§ TASK DESCRIPTION
From the entries below, output the line with "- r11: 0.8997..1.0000" and each following line up to and including the line with "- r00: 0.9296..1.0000", exactly as written.

Saved data entries:
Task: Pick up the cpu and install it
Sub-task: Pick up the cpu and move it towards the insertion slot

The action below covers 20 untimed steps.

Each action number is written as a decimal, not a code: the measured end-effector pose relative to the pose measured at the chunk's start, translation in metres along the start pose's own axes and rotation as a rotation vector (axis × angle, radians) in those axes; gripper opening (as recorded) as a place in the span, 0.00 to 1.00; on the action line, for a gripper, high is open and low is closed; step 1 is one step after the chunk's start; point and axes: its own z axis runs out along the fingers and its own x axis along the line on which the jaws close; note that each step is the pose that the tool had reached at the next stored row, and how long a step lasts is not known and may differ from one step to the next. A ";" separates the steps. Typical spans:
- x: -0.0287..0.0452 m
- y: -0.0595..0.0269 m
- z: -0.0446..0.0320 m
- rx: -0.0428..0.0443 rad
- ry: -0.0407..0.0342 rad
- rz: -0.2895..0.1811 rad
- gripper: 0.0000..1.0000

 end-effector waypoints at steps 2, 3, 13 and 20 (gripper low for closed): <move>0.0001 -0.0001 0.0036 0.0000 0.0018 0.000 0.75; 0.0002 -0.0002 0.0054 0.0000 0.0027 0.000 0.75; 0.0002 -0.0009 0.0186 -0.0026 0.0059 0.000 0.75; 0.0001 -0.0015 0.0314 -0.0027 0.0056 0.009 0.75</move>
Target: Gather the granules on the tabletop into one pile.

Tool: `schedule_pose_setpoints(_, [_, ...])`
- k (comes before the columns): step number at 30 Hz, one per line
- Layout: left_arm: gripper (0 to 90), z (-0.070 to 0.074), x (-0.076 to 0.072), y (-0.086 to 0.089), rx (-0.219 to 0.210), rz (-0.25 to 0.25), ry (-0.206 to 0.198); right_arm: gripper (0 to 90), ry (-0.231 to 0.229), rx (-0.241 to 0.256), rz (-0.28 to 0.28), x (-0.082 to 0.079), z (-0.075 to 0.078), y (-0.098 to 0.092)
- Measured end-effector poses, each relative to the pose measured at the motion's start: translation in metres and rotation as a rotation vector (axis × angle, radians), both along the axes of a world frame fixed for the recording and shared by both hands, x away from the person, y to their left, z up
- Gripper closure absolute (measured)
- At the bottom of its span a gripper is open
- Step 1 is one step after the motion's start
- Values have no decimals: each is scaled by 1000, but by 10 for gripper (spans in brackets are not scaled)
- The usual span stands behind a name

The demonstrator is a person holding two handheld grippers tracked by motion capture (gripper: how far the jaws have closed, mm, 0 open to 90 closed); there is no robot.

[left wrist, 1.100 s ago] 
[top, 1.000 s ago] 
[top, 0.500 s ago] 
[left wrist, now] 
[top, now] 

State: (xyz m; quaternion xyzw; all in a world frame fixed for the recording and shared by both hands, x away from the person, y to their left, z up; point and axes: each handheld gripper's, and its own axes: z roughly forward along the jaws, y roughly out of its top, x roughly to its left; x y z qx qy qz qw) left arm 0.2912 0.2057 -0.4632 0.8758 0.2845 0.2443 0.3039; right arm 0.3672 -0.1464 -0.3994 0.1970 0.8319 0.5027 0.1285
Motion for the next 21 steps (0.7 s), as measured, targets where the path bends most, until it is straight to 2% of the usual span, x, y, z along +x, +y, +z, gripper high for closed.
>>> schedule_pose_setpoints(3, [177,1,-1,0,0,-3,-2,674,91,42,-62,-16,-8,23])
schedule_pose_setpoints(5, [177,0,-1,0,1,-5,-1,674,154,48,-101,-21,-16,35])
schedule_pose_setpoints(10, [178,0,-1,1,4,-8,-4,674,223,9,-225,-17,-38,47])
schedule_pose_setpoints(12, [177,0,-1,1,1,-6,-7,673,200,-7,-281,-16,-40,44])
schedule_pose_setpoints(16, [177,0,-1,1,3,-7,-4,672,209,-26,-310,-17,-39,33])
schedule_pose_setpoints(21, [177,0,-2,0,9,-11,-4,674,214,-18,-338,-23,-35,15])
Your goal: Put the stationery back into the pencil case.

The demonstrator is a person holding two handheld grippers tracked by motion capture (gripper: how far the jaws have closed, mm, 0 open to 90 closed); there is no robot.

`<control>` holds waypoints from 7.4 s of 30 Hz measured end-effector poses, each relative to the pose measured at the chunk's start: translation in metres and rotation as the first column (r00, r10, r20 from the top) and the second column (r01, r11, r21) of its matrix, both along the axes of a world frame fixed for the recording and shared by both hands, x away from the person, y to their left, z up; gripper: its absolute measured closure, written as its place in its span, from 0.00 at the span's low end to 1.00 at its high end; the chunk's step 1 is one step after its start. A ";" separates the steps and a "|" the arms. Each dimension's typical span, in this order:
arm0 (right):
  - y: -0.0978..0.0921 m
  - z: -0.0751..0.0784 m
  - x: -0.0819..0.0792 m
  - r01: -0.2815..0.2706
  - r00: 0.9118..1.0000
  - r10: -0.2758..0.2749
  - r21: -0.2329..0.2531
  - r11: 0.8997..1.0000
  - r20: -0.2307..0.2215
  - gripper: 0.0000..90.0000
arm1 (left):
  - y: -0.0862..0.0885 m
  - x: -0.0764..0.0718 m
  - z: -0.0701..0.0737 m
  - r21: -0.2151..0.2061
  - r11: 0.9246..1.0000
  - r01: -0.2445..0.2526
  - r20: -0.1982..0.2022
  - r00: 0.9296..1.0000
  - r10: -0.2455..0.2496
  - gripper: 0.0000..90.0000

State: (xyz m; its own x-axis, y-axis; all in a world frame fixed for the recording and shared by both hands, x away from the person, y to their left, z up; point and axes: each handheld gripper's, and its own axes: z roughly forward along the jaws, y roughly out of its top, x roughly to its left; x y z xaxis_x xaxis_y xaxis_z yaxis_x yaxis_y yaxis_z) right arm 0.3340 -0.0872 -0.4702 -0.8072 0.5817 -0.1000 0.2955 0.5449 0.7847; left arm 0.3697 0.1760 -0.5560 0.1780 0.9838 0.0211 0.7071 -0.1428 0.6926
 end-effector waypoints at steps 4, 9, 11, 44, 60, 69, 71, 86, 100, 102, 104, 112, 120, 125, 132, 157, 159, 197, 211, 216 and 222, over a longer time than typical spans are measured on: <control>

§ YOUR SOLUTION
  - r11: 0.8997..1.0000
  - r20: -0.2307..0.2215
  - gripper: 0.0000..90.0000
arm1 (left):
  - y: -0.0862..0.0885 m
  - x: -0.0764..0.0718 m
  - z: -0.0701..0.0737 m
  - r21: -0.2151..0.2061
  - r11: 0.9246..1.0000
  - r01: -0.2445..0.2526
  - r20: -0.1982..0.2022
  - r00: 0.9296..1.0000

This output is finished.